How to Create a Usability Dashboard From Reviews

Data scientists are in high demand…

The Bureau of Labor Statistics estimates that employment of computer and information researchers, a group including data scientists, will grow 15% annually. That is far above the average for all occupations. Even the Harvard Business Review heralded data science as the sexiest job of the 21st century.

But why?

One reason is that every day a tremendous amount of data gets generated, far more than we could ever expect to use affinity diagramming to analyze. In fact, in just the last two years we’ve created 90% of all data ever. One increasingly prevalent form of such data is user reviews like those you find on Amazon, Epinions, and Yelp.

Data scientists are hired to analyze this feedback. One study examining software and video game reviews found that 49% contained usability content. Let’s consider an example; a quick refresher from the last post. A review might say that a pdf program allowed them to merge documents quickly. This feedback expresses the usability dimension of efficiency. Alternatively, if the reviewer says they could figure out how to merge documents easily, then the software is learnable, another usability dimension.

We can easily miss the usability content in reviews though. Indeed, many successful products receive a torrent of feedback every day, making it impossible to process by hand—data science technique to the rescue.

Using Data Science to Make a Usability Dashboard

The concept of an algorithm is elusive. On the one hand, we’re told they make the juggernaut Google Search work, while on the other, a humble recipe somehow constitutes an algorithm.

How can we reconcile such disparate uses of the term?

One way is to think of an algorithm as a series of steps. A classic example is calculating a mean: total the digits then divide by the number of them. If we take this notion of a blind series of steps, throw in a ginormous amount of data, and a touch of applied statistics textbooks, we end up with Google Search.

Of course, in practice it’s more complicated — but that’s the gist.

We’ve clarified the concept of an algorithm; now, let’s see how we can apply it to user reviews. First, let’s acknowledge the challenge. Reviews, like most forms of natural language, are messy. They have ambiguities, slang, and misspellings that make parsing meaning from them very hard. Many computer scientists view processing language as one of the most difficult problems in AI amongst many other problems that are also super duper challenging.

That tells us what we’re up against. A team of researchers decided to accept this gauntlet by building an automated usability dashboard.

First, they prepared a set of reviews for data analysis. They surmised that nouns, verbs, and adjectives would be more likely to describe features, so they filtered for these speech parts. Also, they removed filler words like ‘a’ and ‘the.’

Second, with their data ready, they applied phrase analysis. The idea behind this algorithm is that if two words like ‘pdf viewer’ are next to each other more frequently than you’d expect by chance, then it is likely that the terms constitute a phrase.

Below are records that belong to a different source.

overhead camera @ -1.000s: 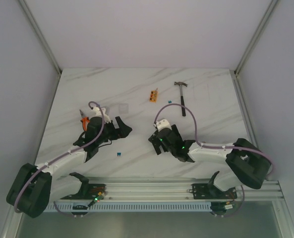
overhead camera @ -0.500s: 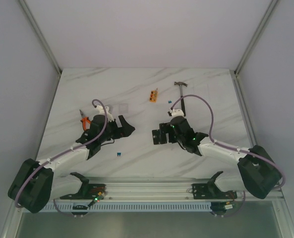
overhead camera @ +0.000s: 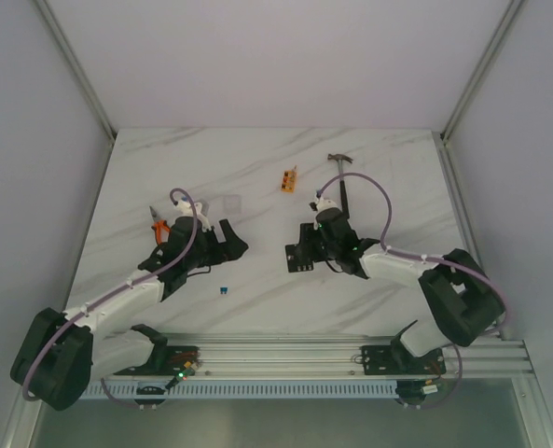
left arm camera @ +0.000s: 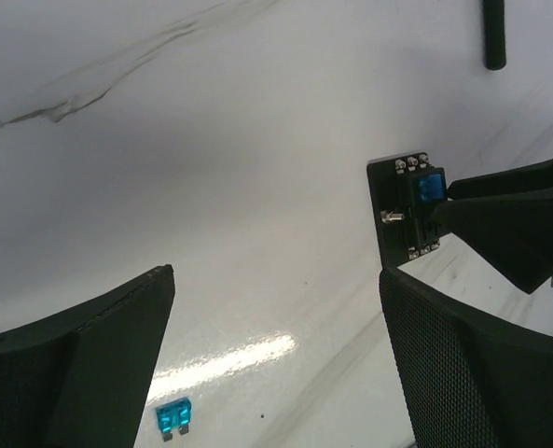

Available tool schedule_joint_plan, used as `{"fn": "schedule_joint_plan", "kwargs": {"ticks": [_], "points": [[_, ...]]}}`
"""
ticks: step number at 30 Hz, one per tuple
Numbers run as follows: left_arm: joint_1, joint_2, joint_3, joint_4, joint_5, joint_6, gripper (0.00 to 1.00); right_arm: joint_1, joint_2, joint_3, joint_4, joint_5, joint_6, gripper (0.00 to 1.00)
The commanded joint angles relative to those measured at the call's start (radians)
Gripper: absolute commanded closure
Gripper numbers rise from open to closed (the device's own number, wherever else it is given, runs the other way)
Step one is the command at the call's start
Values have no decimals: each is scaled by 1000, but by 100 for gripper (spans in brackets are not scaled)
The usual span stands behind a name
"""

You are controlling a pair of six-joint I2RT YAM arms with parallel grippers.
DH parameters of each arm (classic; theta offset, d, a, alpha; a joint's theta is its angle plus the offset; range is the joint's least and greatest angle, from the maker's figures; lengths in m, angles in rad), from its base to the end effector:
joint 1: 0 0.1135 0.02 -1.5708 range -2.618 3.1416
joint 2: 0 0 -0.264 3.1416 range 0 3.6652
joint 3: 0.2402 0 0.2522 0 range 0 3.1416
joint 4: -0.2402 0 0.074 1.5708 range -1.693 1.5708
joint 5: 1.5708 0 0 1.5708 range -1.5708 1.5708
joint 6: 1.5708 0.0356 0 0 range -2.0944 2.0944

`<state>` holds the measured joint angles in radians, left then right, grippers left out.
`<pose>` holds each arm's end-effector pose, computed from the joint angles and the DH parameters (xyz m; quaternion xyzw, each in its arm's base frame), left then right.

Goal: Snap on the fuse box
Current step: Adjust the fuse box base at the center of the board.

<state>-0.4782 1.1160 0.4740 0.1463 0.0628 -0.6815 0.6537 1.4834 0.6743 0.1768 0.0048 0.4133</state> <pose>0.2054 -0.1090 0.1999 -0.0711 0.8557 -0.3030 0.4134 0.2365 0.1810 0.1759 -0.1059 0.8856 0.2281 0.3905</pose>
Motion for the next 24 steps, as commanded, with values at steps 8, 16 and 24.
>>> {"fn": "schedule_joint_plan", "kwargs": {"ticks": [8,16,24], "points": [[-4,4,37,-80,-24,-6,0,31,51,41,26,-119,17,50],[-4,-2,45,-92,-12,-3,0,30,-11,121,-191,14,-20,39],[-3,-7,41,-100,-14,5,0,-42,-174,113,-520,218,4,26]]}}
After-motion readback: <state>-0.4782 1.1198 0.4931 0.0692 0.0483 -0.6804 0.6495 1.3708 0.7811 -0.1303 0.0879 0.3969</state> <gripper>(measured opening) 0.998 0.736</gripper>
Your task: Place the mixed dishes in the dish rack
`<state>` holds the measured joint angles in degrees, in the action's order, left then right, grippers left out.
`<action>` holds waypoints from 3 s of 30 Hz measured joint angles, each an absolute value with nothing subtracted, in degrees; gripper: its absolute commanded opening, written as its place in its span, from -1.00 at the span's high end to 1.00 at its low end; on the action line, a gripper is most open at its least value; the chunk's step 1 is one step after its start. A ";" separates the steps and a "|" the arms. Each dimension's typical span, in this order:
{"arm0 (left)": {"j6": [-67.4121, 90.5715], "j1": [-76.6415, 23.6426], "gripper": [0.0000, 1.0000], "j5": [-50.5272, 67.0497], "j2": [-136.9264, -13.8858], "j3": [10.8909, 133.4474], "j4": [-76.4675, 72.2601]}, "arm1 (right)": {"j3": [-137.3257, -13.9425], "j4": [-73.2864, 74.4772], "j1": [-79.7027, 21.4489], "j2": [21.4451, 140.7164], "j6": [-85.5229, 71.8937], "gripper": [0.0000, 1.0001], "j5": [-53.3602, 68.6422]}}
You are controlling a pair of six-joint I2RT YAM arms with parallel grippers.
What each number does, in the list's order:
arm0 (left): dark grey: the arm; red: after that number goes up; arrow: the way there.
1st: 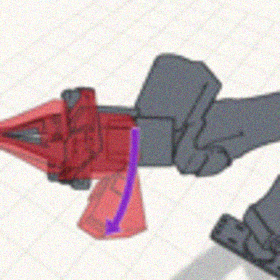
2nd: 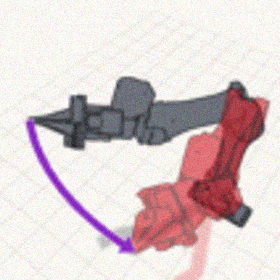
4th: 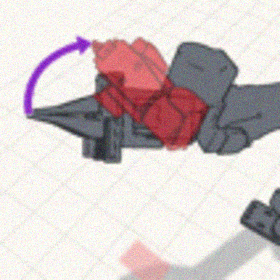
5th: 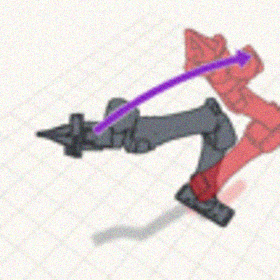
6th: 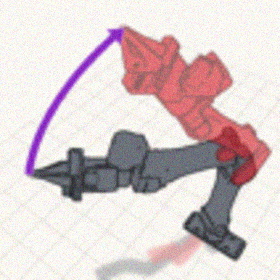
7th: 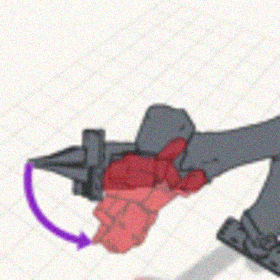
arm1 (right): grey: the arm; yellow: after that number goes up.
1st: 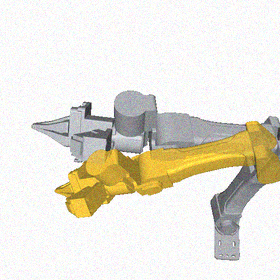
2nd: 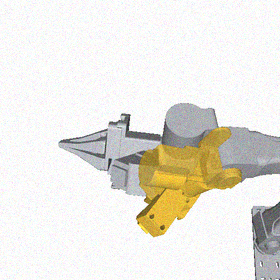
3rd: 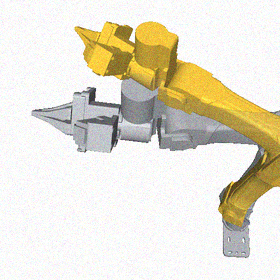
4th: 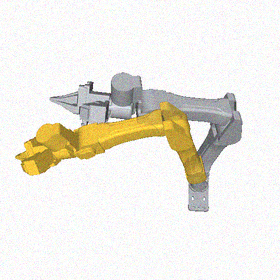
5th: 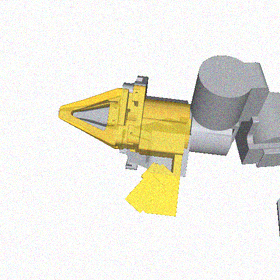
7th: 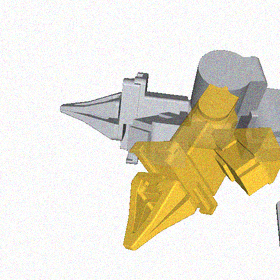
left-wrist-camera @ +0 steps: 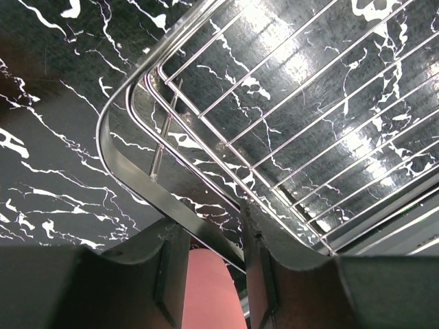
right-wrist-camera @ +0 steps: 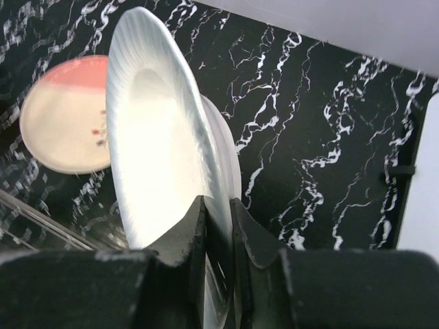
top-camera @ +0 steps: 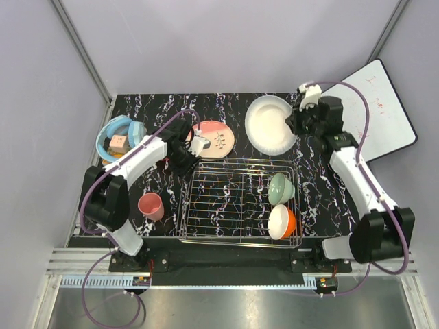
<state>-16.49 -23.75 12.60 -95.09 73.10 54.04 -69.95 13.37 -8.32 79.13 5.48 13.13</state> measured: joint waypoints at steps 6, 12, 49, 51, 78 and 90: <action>-16.45 -23.73 0.65 12.84 -96.84 75.13 55.94 | -57.23 4.29 -8.36 70.46 20.49 1.00 18.76; -15.97 -23.75 0.64 12.95 -97.25 75.64 56.31 | -57.10 3.66 -8.49 69.67 26.74 1.00 22.63; -9.85 -19.16 0.92 17.61 -119.79 103.11 75.24 | -56.95 7.25 -11.16 64.23 35.33 1.00 32.64; -10.07 -19.14 0.92 17.63 -120.57 104.31 76.60 | -56.95 8.08 -11.70 64.62 36.32 1.00 32.51; -10.02 -18.52 0.88 19.03 -119.79 102.91 75.46 | -45.45 4.14 -22.98 58.94 53.43 1.00 24.97; -9.37 -18.26 0.78 19.46 -118.45 101.08 73.56 | -41.95 3.53 -24.21 54.96 51.42 0.79 20.49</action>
<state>-9.37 -18.26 19.46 -118.45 101.08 73.56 -41.95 3.53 -24.21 54.96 51.42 20.49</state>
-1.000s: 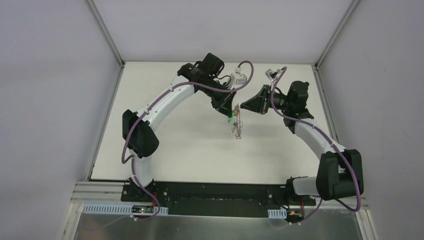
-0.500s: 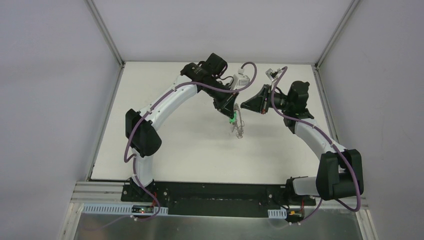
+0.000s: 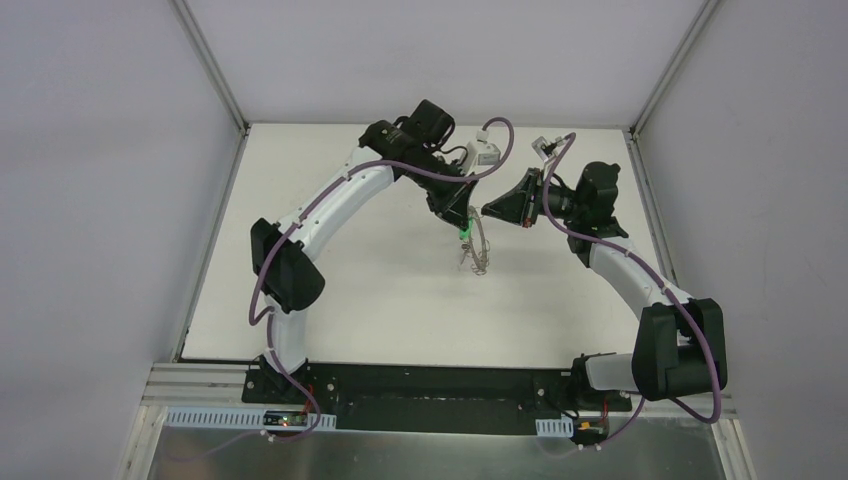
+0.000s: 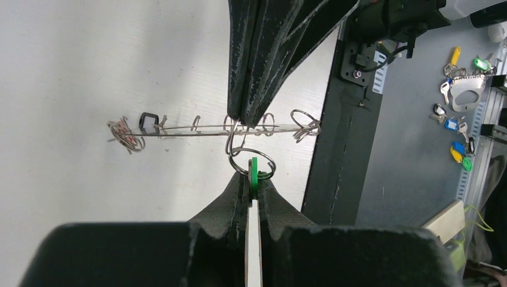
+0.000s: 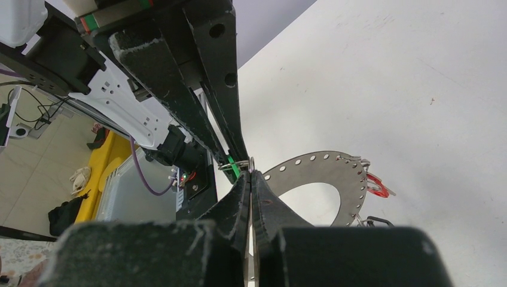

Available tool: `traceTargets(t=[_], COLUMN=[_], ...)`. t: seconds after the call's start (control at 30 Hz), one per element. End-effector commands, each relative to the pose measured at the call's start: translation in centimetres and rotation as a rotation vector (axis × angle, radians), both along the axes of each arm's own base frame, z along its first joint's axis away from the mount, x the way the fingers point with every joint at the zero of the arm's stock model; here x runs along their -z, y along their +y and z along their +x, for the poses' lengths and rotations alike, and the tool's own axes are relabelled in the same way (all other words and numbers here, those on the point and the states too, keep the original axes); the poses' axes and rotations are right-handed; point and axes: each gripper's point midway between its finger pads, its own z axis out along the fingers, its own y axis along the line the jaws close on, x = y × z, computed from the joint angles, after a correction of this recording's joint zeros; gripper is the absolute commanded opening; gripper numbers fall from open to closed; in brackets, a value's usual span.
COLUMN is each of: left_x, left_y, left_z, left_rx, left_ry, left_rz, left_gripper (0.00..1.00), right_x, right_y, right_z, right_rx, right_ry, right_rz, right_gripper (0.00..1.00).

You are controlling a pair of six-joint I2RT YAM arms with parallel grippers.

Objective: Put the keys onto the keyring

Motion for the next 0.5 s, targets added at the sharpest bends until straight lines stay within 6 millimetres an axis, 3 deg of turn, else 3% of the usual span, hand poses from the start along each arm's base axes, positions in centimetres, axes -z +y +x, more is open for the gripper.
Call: traceTargets(t=[0.0, 0.47], left_x=[-0.45, -0.15], left_y=[0.34, 1.00], left_z=[1.02, 1.65], left_rx=[-0.002, -0.005], left_ry=[-0.031, -0.047], left_rz=[0.007, 0.026], left_gripper=[0.00, 0.00], right_x=[-1.16, -0.93], right_y=[-0.18, -0.15], right_z=[-0.11, -0.10], right_rx=[-0.005, -0.009], right_ry=[-0.068, -0.061], right_rz=[0.017, 0.018], right_gripper=[0.00, 0.00])
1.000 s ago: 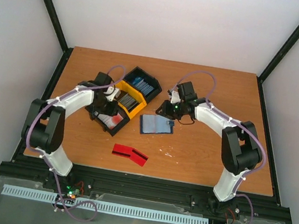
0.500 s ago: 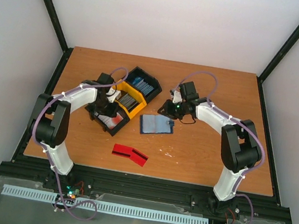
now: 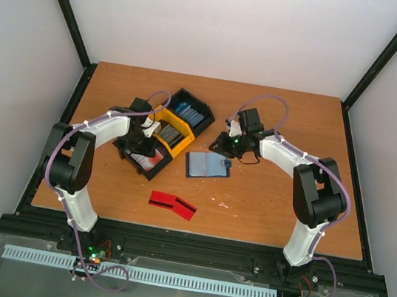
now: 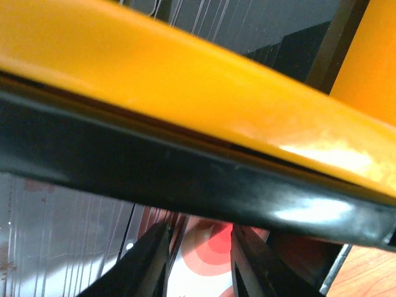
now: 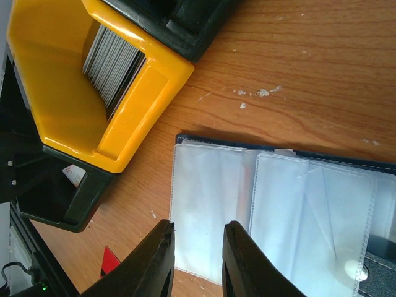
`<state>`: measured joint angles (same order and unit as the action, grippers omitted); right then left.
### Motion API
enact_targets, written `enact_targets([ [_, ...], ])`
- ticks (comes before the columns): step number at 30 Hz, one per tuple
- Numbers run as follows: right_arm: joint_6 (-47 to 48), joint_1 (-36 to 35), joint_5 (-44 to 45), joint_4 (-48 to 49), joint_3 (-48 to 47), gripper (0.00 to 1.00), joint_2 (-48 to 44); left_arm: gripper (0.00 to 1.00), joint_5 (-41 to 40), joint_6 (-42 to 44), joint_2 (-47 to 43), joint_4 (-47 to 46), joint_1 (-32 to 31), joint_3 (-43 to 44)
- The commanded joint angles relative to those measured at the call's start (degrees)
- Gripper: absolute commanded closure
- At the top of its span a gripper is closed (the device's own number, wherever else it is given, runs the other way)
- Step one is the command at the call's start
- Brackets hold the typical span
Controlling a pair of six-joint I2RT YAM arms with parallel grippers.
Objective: Put the credit cards into the card holder
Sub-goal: Pick up the credit card from the storage box.
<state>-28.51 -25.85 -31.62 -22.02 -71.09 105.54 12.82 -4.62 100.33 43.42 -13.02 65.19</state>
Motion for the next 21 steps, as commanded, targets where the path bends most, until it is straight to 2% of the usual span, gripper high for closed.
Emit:
enact_targets([
  [1, -0.57, 0.42, -0.69, 1.1, 0.52, 0.77, 1.21, 0.73, 0.01, 0.84, 0.82, 0.73, -0.08, 2.17],
  [7, -0.75, 0.45, -0.56, 1.28, 0.65, 0.77, 1.36, 0.88, 1.52, 1.05, 0.92, 1.52, -0.08, 2.26],
  [21, -1.36, 0.56, -0.9, 1.98, 0.91, 0.78, 1.94, 0.88, 4.24, 1.3, -0.04, 4.48, -0.08, 3.78],
])
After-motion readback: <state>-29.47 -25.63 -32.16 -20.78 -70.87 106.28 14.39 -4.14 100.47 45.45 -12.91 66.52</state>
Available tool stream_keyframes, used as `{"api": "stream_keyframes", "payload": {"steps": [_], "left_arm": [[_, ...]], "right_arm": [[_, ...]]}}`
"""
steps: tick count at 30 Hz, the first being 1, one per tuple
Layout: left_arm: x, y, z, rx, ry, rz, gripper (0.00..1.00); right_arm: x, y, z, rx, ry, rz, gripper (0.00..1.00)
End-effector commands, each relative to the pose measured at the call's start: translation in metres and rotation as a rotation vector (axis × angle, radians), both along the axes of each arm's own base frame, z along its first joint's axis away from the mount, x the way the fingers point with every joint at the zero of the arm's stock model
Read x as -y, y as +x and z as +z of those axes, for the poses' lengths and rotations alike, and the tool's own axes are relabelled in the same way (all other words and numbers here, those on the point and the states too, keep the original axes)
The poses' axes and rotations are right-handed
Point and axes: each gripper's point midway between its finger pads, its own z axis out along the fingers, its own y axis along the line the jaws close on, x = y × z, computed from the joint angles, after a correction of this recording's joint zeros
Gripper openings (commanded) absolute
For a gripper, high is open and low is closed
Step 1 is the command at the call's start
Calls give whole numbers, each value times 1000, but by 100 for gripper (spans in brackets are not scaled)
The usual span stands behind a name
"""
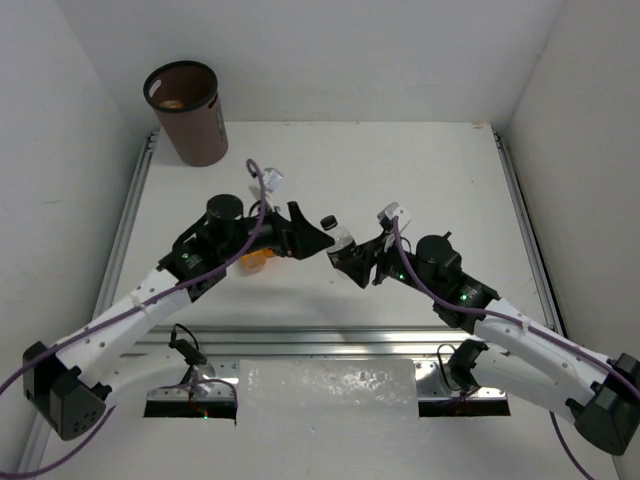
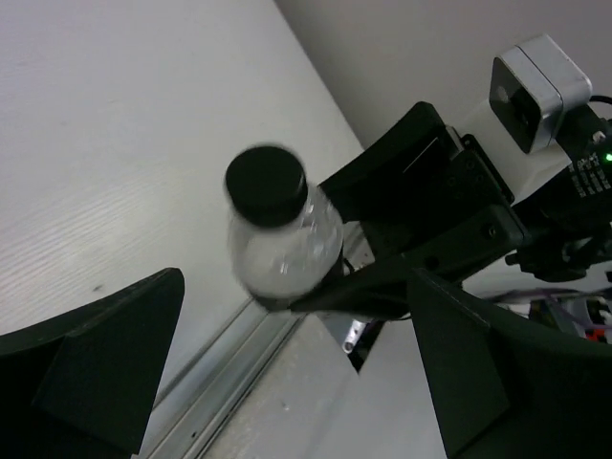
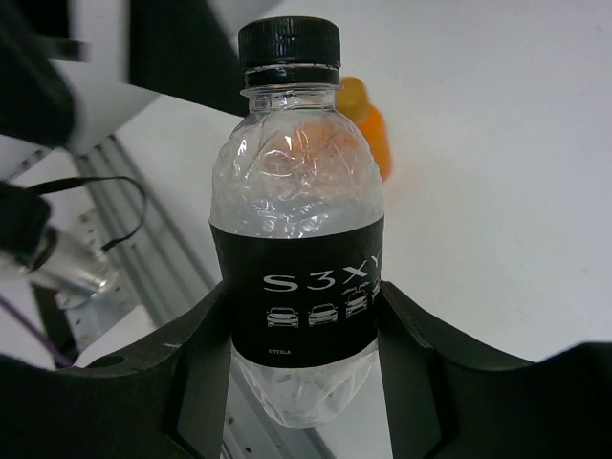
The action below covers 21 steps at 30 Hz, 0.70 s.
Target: Put the plastic bottles in the bin
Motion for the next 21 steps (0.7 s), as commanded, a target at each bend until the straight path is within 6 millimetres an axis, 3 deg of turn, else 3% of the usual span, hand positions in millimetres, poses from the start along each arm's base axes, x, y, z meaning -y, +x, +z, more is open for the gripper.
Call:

Third, to compute how users felt about each feature, the researchers applied sentiment analysis: an algorithm for calculating the degree to which a unit of text is positive or negative in valence. They used this technique to determine whether users liked or disliked a feature automatically. Let’s take an example. If a review said, “The pdf_viewer is wonderful,” then the upbeat quality of the word “wonderful” would lead the algorithm to assign a positive valence to the pdf_viewer feature.

Fourth, while it’s illuminating to learn how users feel about different features, by itself, it tells us little about which aspects of the feature are working and which aren’t. To fill this gap, the researchers applied a multi-label classifier to the reviews. In short, here’s how this technique works. A data scientist takes thousands of reviews and has humans label whether they contain usability content like learnability, memorability, and efficiency. With these annotations, the analyst can train a model that accepts a new review and label it as containing multiple usability concepts.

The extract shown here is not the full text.